There are only a few certainties in life, such as death, taxes, and Murphy’s Law holding true at the most inopportune times. For nearly everyone, however, knowing the cost of college more than a few months in advance is definitely not one of those certainties. But given the high sticker price of attending college (which is not tremendously useful for most people), what can be done to provide cost certainty for students and their families over the course of several years?
As a part of a nifty series of essays on possible ways to overhaul the college experience, Beckie Supiano of The Chronicle of Higher Education takes a quick look at what has been done to provide better cost information. She focuses on a useful goal—being able to provide students with the net price of education (tuition less grant aid) over the course of several years. While this is a great idea in theory, it quickly runs into several problems in practice:
(1) Colleges only control a fraction of grant aid, especially for financially needy students. Most federal need-based grants require that a student be eligible to receive the Pell Grant; if family income rises by a small amount, the loss of aid can be devastating. This also makes forecasting net price nearly impossible for middle-income families.
(2) Most colleges cannot forecast their available resources several years in advance. Public colleges are at the whims of economic circumstances and the state government, while many private colleges rely on a combination on endowment revenue and rear ends in seats in order to make ends meet.
(3) Colleges, like most of us out there, tend to be what economists call risk-averse. In English, that means that we don’t like being exposed to uncertainty. Students and their families currently bear the brunt of the uncertainty with respect to higher education pricing, but locking in a price regardless of the economic circumstances would shift that risk to the college. Most colleges would likely set a very high initial price in order to account for this uncertainty.
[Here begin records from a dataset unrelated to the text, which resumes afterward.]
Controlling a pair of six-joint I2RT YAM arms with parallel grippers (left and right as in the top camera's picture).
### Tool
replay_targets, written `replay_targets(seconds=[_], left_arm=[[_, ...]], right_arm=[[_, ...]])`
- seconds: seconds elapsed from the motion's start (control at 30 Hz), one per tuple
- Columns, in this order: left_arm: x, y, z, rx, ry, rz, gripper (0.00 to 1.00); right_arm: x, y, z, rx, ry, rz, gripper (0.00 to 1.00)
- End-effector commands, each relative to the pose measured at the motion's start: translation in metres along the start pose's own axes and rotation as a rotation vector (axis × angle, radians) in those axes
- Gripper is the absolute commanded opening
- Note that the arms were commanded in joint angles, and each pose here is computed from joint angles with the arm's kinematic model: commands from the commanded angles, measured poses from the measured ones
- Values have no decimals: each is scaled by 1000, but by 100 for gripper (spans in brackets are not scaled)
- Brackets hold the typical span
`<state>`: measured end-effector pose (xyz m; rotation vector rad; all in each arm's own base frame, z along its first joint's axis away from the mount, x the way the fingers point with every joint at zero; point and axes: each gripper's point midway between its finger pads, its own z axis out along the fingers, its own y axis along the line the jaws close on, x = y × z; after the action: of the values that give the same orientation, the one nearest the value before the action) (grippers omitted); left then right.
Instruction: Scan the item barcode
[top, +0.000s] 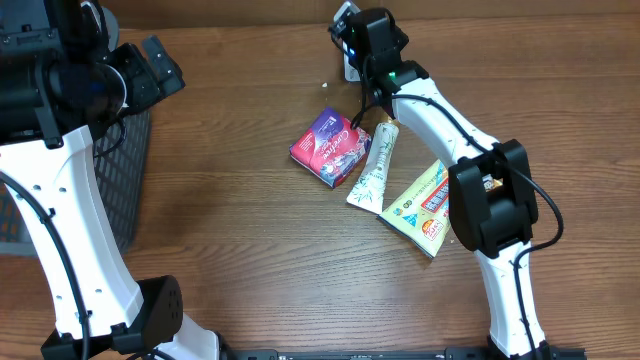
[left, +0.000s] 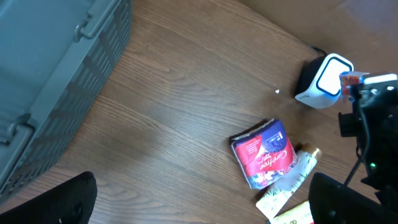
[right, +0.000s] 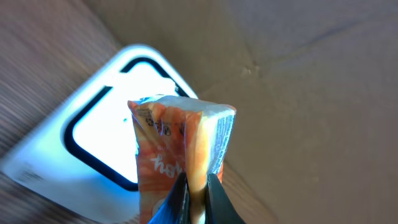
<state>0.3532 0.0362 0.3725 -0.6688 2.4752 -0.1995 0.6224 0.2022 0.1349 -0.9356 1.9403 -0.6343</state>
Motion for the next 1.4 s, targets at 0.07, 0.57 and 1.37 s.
replay_targets(seconds=[0.07, 0.57, 1.37], left_arm=[[0, 1, 1, -6, -1, -3, 100], [0, 1, 1, -6, -1, -3, 100], [0, 1, 1, -6, -1, -3, 100]], right_arm=[[-10, -24, -2, 83, -20, -105, 4], [-28, -22, -2, 61, -111, -53, 4], [340, -192, 2, 428, 577, 1090, 4]])
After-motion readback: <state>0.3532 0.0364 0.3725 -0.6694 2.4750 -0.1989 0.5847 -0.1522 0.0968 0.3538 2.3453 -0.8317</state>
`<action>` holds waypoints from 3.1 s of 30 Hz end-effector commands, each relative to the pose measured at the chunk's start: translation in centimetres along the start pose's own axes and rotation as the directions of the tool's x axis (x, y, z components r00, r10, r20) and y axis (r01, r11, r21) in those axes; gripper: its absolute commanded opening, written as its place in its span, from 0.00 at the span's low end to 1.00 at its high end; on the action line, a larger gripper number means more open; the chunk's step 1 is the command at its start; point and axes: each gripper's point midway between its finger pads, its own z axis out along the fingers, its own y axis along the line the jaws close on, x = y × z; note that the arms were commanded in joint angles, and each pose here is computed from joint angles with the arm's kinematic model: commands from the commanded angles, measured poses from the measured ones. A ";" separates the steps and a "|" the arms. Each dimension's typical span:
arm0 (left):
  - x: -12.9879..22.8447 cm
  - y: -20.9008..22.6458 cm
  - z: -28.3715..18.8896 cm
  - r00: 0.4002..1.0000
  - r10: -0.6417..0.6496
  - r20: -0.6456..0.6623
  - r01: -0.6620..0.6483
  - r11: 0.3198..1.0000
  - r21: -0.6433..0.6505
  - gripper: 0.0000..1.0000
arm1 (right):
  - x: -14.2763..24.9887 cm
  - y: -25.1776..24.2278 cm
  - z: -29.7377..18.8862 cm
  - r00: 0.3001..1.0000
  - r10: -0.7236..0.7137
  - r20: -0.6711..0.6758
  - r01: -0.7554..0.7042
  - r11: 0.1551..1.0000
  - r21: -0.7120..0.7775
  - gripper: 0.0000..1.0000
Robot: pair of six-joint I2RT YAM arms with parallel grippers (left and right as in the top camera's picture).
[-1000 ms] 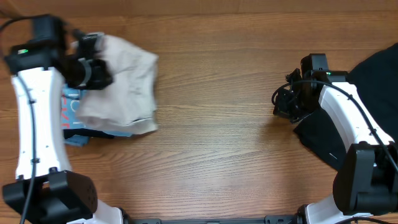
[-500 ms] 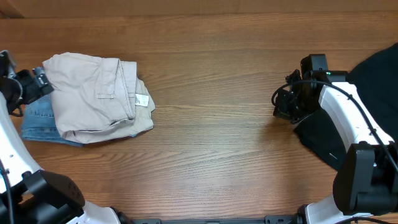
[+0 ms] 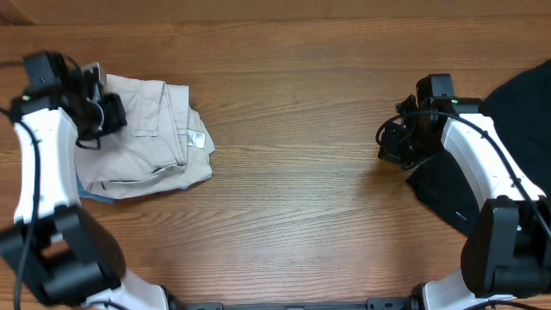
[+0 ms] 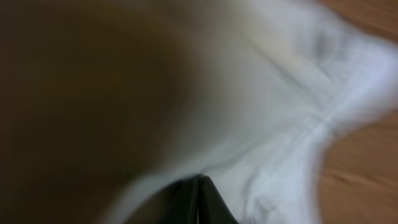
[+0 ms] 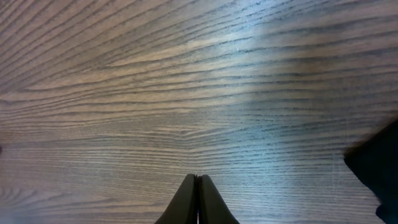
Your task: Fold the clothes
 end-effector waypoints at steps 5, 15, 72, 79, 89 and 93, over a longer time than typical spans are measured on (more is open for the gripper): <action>3.0 7.7 7.6 0.976 -0.194 -0.103 0.187 0.980 -0.074 0.04 | -0.4 0.8 -1.2 0.999 -0.010 0.030 0.011 1.000 -0.014 0.04; -5.2 -0.1 -3.9 0.997 -0.049 0.060 0.032 0.966 0.255 0.32 | -1.5 1.0 -4.4 0.993 -0.009 0.120 0.012 0.999 -0.031 0.08; 2.2 -13.0 -35.4 0.683 0.155 0.714 -0.090 0.988 -0.128 1.00 | 12.5 1.8 -17.7 0.158 -0.270 0.950 0.467 0.868 0.169 1.00; 5.3 -12.5 -42.7 0.461 0.083 0.883 -0.093 0.995 -0.045 1.00 | 10.9 1.3 -14.3 0.182 -0.270 0.945 0.481 0.863 0.155 1.00; 6.1 -10.8 -38.0 0.247 0.009 0.969 -0.069 0.998 0.009 1.00 | 9.8 1.5 -9.6 0.172 -0.273 0.946 0.558 0.819 0.135 1.00; 6.3 -9.5 -32.9 0.231 0.005 0.973 -0.029 1.000 0.002 1.00 | 9.9 1.7 -9.5 0.172 -0.275 0.946 0.566 0.813 0.134 1.00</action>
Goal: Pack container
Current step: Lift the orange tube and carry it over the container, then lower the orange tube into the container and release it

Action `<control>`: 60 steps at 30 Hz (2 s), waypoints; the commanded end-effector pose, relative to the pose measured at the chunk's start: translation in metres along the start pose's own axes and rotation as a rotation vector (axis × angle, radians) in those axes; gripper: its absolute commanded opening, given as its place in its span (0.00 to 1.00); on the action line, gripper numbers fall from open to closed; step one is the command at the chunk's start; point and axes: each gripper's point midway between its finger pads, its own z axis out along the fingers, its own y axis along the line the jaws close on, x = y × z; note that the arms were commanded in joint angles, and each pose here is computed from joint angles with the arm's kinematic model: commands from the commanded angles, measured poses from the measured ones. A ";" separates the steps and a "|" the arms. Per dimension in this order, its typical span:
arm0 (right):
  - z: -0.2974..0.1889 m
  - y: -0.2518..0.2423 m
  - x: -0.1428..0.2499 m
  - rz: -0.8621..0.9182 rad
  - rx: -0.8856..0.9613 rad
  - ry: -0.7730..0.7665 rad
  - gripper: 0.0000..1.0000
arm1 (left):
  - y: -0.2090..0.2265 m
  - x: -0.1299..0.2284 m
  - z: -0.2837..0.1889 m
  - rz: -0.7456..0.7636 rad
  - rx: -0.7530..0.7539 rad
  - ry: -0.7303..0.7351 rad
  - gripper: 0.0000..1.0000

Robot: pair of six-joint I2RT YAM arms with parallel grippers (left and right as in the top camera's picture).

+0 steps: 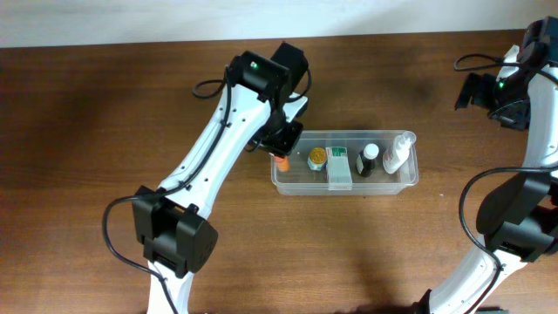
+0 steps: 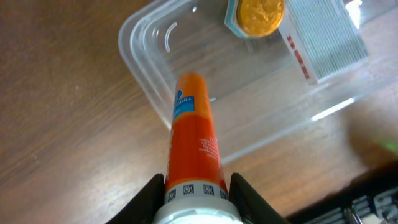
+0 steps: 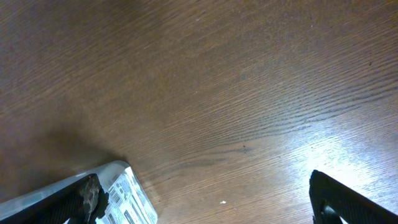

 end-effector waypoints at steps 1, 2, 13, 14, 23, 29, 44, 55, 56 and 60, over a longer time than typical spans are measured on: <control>-0.001 0.001 0.001 0.007 0.004 0.001 0.98 | -0.005 -0.001 0.005 0.020 0.023 -0.006 0.33; -0.001 0.001 0.001 0.007 0.004 0.000 0.98 | -0.005 -0.002 0.007 0.020 0.023 -0.008 0.33; -0.001 0.001 0.001 0.007 0.004 0.000 0.98 | -0.004 -0.007 0.041 0.028 0.002 0.047 0.33; -0.001 0.001 0.001 0.007 0.004 0.001 0.98 | -0.004 -0.007 0.045 0.029 0.001 0.058 0.33; -0.001 0.001 0.001 0.007 0.004 0.000 0.98 | -0.001 -0.013 0.052 0.032 -0.020 0.046 0.34; -0.001 0.001 0.001 0.007 0.004 0.000 0.98 | -0.001 -0.018 0.052 0.034 -0.020 0.024 0.40; -0.001 0.001 0.001 0.007 0.004 0.000 0.99 | 0.044 -0.076 -0.027 -0.068 -0.239 -0.280 0.99; -0.001 0.001 0.001 0.007 0.004 0.001 0.98 | 0.187 -0.012 -0.180 -0.645 -0.366 -0.547 0.99; -0.001 0.001 0.001 0.007 0.004 0.001 0.98 | 0.203 0.002 -0.186 -0.719 -0.372 -0.549 0.99; -0.001 0.001 0.001 0.007 0.004 0.001 0.98 | 0.248 0.036 -0.194 -0.897 -0.393 -0.538 0.99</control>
A small number of states have experimented with guaranteed tuition plans through prepaid tuition programs, which helps provide at least some certainty (although they do not guarantee set amounts of financial aid). Alabama’s program ran out of money during the financial crisis and is currently closed to new enrollment while facing legal challenges. A similar program in Illinois is also drastically underfunded, which is a common theme in the Land of Lincoln.
The article makes a key mistake in discussing cost certainty—it ignores the fact that known cost increases still represent cost certainty. If a college guarantees that tuition will go up by five percent per year for the next five years, students and parents can still have an idea of what college will cost in the future. The State University of New York system took a similar path in 2011, allowing each university in the system to raise tuition by up to $300 per year for five years. This proposal is quite useful as it puts increases in dollar terms, which are easier to understand than percentages.
I am interested in providing more information on cost certainty, but my research focuses on the financial aid side of the cost equation instead of the tuition side. I am currently working on two studies examining whether students and their families can receive earlier notifications of their financial aid, with results hopefully to come in the next few months. It is far from perfect, but it does help provide a little more information in an uncertain world.